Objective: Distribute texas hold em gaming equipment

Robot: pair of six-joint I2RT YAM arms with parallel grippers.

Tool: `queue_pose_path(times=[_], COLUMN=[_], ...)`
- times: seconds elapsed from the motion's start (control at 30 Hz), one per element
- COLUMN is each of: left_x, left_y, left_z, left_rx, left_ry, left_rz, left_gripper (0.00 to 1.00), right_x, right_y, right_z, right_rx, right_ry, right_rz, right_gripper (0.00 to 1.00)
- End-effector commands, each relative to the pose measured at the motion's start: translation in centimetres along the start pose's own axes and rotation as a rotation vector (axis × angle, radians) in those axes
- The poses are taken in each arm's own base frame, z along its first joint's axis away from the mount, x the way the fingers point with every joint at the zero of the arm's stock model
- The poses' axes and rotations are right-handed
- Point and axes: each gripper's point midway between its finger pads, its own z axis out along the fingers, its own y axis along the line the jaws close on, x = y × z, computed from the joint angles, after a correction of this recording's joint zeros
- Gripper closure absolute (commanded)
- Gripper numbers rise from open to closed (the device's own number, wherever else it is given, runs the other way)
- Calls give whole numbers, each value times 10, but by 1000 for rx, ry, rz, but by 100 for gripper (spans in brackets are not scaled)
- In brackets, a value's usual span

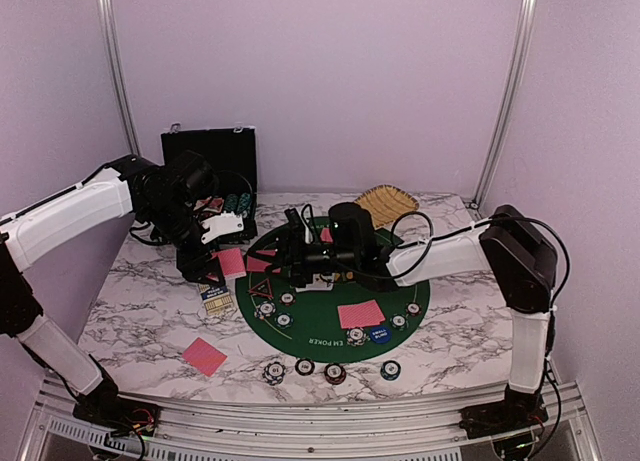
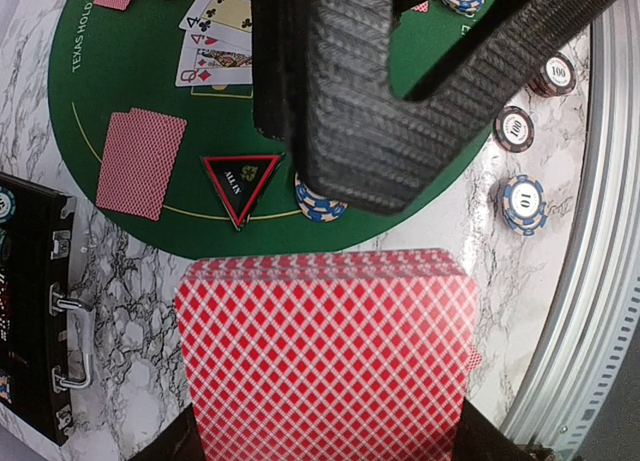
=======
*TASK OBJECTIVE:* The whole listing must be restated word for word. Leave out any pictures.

*THE ANSWER:*
Objective: Distribute texas hold em gaming equipment

Robot: pair of six-joint I2RT YAM arms with parallel grippers.

Tool: `queue_pose_path(times=[_], COLUMN=[_], ...)`
- times: seconds elapsed from the motion's start (control at 30 Hz), one per element
- COLUMN is each of: left_x, left_y, left_z, left_rx, left_ry, left_rz, left_gripper (0.00 to 1.00), right_x, right_y, right_z, right_rx, right_ry, right_rz, right_gripper (0.00 to 1.00)
- End-effector commands, each relative to the pose measured at the motion's start: translation in centimetres along the start pose's own axes and rotation as a rotation vector (axis × angle, radians) in those axes
- The poses are taken in each arm's own base frame, z along its first joint's axis away from the mount, x the way the fingers point with every joint at the zero of the arm's stock model
- The poses' axes and rotations are right-handed
- Point and axes: each gripper's point midway between its finger pads, its own z axis out along the fingers, its own y axis along the line the jaws close on, x = y × z, computed from the joint angles, after a correction of this recording's joint zeros
- Gripper closure absolute (commanded)
- Gripper numbers rise from open to closed (the device's own number, wherever else it is given, runs the other way)
- Calls give whole numbers, each value times 10, but by 1000 for rx, ry, rz, but by 100 for gripper (spans in brackets are not scaled)
- In brackets, a value's usual span

No more output is expected for this exercise.